DATA FOR THE TASK →
- - - - - - -

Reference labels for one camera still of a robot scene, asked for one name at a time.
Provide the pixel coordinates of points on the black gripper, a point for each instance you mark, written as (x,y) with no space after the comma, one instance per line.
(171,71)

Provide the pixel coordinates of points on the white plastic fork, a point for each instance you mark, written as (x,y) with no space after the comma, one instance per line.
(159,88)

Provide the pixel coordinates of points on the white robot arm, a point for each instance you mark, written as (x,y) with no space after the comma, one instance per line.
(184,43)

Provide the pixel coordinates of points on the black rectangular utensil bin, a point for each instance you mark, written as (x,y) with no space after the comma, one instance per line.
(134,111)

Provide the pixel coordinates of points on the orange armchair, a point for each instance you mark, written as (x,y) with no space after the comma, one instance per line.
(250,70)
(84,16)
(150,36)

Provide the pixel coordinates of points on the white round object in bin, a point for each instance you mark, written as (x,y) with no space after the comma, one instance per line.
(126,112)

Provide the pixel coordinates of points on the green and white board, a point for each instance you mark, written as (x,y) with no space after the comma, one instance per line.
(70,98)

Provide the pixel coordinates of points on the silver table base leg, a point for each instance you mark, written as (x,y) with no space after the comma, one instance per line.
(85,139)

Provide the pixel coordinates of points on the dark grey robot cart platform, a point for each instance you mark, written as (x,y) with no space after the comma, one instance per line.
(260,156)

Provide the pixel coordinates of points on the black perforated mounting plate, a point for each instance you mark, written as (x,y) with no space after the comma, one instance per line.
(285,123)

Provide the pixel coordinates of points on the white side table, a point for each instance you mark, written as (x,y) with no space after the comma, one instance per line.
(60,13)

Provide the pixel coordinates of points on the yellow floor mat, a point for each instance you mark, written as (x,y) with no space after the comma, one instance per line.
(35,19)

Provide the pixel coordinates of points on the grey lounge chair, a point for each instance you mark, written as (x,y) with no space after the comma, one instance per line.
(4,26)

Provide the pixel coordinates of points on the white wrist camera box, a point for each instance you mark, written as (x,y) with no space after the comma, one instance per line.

- - - - - - -

YOUR INSTRUCTIONS →
Out of the material above, select every line that holds the string "camera".

EXERCISE RESULT →
Reference labels for one camera still of a robot scene, asked for one name at a time.
Provide the pixel coordinates of points on the white wrist camera box, a point for each instance you mark, written as (x,y) with no space after the comma, one instance per line.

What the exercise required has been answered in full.